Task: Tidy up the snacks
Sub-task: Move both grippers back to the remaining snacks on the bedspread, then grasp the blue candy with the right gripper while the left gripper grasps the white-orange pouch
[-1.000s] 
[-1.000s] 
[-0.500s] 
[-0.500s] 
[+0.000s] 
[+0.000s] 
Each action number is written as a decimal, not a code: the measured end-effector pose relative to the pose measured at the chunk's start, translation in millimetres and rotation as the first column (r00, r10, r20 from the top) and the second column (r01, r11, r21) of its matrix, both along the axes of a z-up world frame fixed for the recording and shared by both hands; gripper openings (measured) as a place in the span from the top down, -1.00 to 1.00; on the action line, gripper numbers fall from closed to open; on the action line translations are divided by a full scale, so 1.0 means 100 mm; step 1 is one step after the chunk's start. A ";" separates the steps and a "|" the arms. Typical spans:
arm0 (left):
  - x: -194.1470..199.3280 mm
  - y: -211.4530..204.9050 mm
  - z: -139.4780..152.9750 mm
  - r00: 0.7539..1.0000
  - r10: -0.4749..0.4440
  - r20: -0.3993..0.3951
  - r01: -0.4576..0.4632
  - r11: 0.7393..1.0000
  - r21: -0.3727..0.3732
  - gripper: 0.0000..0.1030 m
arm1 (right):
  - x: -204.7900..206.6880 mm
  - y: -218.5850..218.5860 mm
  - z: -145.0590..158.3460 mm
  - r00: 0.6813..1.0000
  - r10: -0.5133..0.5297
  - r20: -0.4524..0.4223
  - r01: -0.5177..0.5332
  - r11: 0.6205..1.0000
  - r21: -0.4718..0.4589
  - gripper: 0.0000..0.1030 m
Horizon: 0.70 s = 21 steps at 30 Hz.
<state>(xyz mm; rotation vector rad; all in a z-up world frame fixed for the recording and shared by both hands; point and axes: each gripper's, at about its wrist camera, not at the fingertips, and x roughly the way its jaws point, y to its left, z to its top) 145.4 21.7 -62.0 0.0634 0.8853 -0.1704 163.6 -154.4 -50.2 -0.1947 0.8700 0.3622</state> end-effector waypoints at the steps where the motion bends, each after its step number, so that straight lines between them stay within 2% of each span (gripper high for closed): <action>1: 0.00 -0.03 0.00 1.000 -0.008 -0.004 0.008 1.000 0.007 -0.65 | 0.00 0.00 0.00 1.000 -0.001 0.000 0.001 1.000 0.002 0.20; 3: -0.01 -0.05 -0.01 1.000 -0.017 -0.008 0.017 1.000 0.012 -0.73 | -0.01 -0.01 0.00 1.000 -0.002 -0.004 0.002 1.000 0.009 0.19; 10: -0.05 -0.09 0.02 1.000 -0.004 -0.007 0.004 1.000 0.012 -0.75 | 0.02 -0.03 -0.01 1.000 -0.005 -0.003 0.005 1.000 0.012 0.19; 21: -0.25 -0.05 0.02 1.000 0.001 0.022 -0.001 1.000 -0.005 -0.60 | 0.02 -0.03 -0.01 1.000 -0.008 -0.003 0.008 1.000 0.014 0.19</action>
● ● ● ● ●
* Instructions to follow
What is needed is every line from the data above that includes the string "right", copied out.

* Response to this exercise
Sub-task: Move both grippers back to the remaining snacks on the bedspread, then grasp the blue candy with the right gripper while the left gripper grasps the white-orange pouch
arm1 (right):

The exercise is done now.